What’s Between a Dark Cave and a Static TV?
There’s a question I haven’t addressed head on yet. Why is high complextropy less compressible? Naively you’d think we’d want our abstractions to be the most compressed, i.e., the ones which confer the most predictive benefit. But this is the age-old question, the one that poses difficulty for purely predictive processing accounts of cognition: why don’t we just gravitate to dark caves where we can predict everything perfectly? And on the flip side, if we’re curious at all, why aren’t we enthralled by static TV screens, these uniformly random events that we have no predictive advantage over? Andy Clark’s answer from Surfing Uncertainty was hyperpriors instilled by evolution – we have some sense that we should be in the middle of these two things. But why? I think the answer has to do with complextropy and the way it interacts with what abstractions are useful.

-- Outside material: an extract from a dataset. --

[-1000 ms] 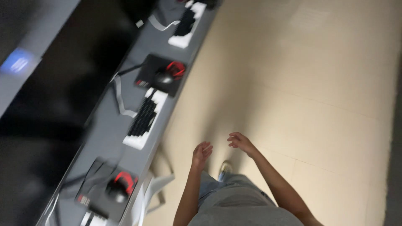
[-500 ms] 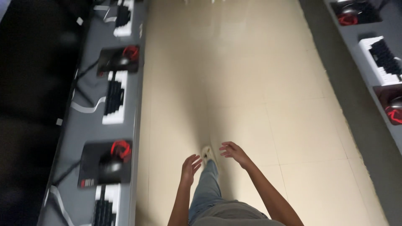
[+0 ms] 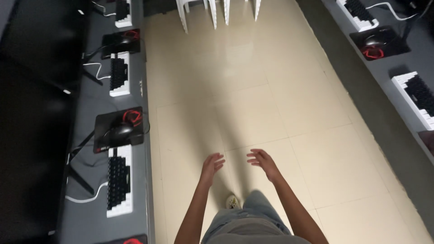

Because there’s this other side to compressibility – if it’s fully compressible it’s also pretty boring. And boring means what, exactly? It means something like “we can’t do much with it.” It’s like all the handles go missing, in low complextropy states. When the abstracted coffee cup is all black and white or all uniform, there’s just not that much you can do in those worlds. When we reach heat death there aren’t all that many levers you can pull. And when it’s all in one side of the box, there’s only “one lever” afforded to you at an abstracted level.
So compressibility of the abstract is picking up on how many levers one has, I claim. At low and high entropy there are very few and in the abstracted middle, with all of those different clusters, you have more, you can do more in the system.
This isn’t true in the non-abstracted world. In the world of pixels, or fields or atoms, acting on one of them doesn’t usually do much. Well, acting on them at all is an incorrect frame. In the world of atoms, in the universe without lines, “I” don’t really exist, and “I” don’t act on anything at all, everything moves in lockstep. But if we do draw those lines, if we do look at the coffee coarse grained, then these levers begin to appear.
I still haven’t bridged this gap, but I claim that there is something special about abstractness, especially the maps that we gravitate around – that those abstractions do more in the world, somehow. They certainly do more relative to our maps, (kicking a ball does more than kicking some scattered rubber), but I also think they somehow do more in the world itself. And I claim that complextropy is the measure of where on the continuum our abstractions hold the most weight, where they are most useful – not just predictively (although this is important too), but to actually make waves in the universe itself.